The Indians' opening play from scrimmage made football history: Welch and the Carlisle offense lined up in the first double wing formation, which Warner had designed and the players had reserved expressly for Army. Both halfbacks shifted closer to the line of scrimmage, just outside the defensive tackles. The formation infinitely multiplied the Indians' options for trick plays. Anything could happen: Welch, Thorpe and running back Alex Arcasa might run, fake, reverse, pitch, block, catch passes or throw them. "Football began to have the sweep of a prairie fire," Warner observed.
The scheme played havoc with Army -- and electrified the crowd. The Indians sheared off huge chunks of yardage. "The shifting, puzzling, and dazzling attack of the Carlisle Indians had the Cadets bordering on a panic," the New York Tribune observed. "None of the Army men seemed to know just where the ball was."
Army scored first, however, when Hobbs broke loose around right end for a touchdown. But Prichard missed the extra point, and the Indians countered immediately with a drive to take the lead. The Cadets tried vainly to defend with a seven-man line, as Eisenhower and his partner at linebacker, Charles Benedict, double-teamed Thorpe. It didn't work. "Starting like a streak, he shot through the line, scattering tacklers to all sides of him," the Tribune reported.
On play after play, the Indians showed up Devore. Just after the second-half kickoff, the Army captain lost his temper. As Guyon lay on the field, Devore took a running start and stamped on the Carlisle back. The crowd hissed, and Devore was thrown out of the game. The Indians responded with a seven-play scoring drive to take a 14-6 lead, and from then on they totally outplayed the Cadets. Thorpe, in his greatest performance as a college player, ripped off 20-yard gains as if they were nothing. Once, when Eisenhower and Benedict seemed to have him cornered, Thorpe stopped short. The two defenders crashed head on, and Thorpe galloped past them. His runs set up three touchdowns by Arcasa, whose scoring was merely the finishing touch. Thorpe made one last spectacular play, a circus catch of a 40-yard pass while surrounded by defenders. The final score was 27-6.
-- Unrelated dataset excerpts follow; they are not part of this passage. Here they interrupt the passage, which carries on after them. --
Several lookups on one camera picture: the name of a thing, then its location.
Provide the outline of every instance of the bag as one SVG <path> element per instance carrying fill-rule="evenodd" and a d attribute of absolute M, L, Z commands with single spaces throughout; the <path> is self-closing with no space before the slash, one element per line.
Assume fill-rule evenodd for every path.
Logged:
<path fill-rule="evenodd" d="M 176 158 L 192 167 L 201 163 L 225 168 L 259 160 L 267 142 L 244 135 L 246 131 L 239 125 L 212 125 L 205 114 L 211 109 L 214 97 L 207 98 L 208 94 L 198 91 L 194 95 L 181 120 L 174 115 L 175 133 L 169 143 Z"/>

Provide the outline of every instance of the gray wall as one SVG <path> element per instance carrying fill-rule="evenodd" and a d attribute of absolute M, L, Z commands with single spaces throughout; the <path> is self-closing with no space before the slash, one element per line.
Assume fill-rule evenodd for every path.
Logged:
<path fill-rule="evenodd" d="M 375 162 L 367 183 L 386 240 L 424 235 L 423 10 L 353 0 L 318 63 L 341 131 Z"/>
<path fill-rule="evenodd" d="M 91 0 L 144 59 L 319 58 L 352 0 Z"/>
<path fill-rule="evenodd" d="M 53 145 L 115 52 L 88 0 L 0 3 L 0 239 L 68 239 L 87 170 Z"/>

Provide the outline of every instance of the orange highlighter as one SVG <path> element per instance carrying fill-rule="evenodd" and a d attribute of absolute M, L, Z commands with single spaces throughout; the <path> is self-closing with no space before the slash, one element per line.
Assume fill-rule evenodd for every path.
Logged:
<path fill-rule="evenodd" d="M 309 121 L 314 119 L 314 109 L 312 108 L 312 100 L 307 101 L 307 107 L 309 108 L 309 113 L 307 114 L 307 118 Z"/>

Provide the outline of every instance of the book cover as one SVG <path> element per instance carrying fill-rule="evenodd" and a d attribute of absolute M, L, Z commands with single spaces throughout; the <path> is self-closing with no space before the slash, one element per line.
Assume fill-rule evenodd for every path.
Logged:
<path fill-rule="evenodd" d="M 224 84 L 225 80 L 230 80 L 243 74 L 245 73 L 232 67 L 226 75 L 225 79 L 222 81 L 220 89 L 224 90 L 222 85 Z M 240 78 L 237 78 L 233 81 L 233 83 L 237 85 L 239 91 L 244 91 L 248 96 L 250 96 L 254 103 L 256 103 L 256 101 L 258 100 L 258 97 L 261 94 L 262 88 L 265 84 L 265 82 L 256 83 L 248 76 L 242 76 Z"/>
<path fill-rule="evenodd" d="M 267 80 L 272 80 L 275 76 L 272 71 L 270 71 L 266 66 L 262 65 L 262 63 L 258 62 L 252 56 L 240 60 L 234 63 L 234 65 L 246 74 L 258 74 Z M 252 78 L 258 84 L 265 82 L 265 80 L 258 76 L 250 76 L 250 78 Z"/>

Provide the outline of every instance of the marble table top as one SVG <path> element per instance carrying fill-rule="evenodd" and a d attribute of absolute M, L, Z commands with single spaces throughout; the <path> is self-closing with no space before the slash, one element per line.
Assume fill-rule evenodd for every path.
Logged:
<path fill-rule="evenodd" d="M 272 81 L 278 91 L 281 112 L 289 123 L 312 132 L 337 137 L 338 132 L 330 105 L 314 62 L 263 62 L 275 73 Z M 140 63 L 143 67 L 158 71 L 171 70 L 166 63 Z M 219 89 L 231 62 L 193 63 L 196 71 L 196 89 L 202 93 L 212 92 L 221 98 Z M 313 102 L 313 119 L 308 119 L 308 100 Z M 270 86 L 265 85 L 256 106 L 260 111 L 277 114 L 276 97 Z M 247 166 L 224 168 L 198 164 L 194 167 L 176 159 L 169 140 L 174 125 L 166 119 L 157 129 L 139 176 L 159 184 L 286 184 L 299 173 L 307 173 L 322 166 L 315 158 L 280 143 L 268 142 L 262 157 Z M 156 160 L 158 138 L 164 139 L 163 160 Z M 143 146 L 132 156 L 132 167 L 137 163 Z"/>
The Indians, joyous, spent and bruised, boarded a train for the trip home. As they seated themselves, a distinguished looking gentleman with a silver mustache joined them. Walter Camp introduced himself and congratulated the players on their victory.
All the way to New York City the Indians and the arbiter of the game quizzed each other and exchanged thoughts on strategy. Camp said he greatly admired the team, but he didn't understand its lightning style. "Your quarterback calls plays too fast," he said. "He doesn't study the defense."
Thorpe replied that speed was the point. "Mister Camp," he said, "how can he study the defense when there isn't any defense?"
The next day The New YorkTimes called the Indians "one of the most spectacular aggregations of football players, especially in the backfield, ever assembled." They had played, the paper concluded, "the most perfect brand of football ever seen in America."
Every member of the Carlisle team considered it the most satisfying game he had ever won. "The rattling of the bones," Welch called it.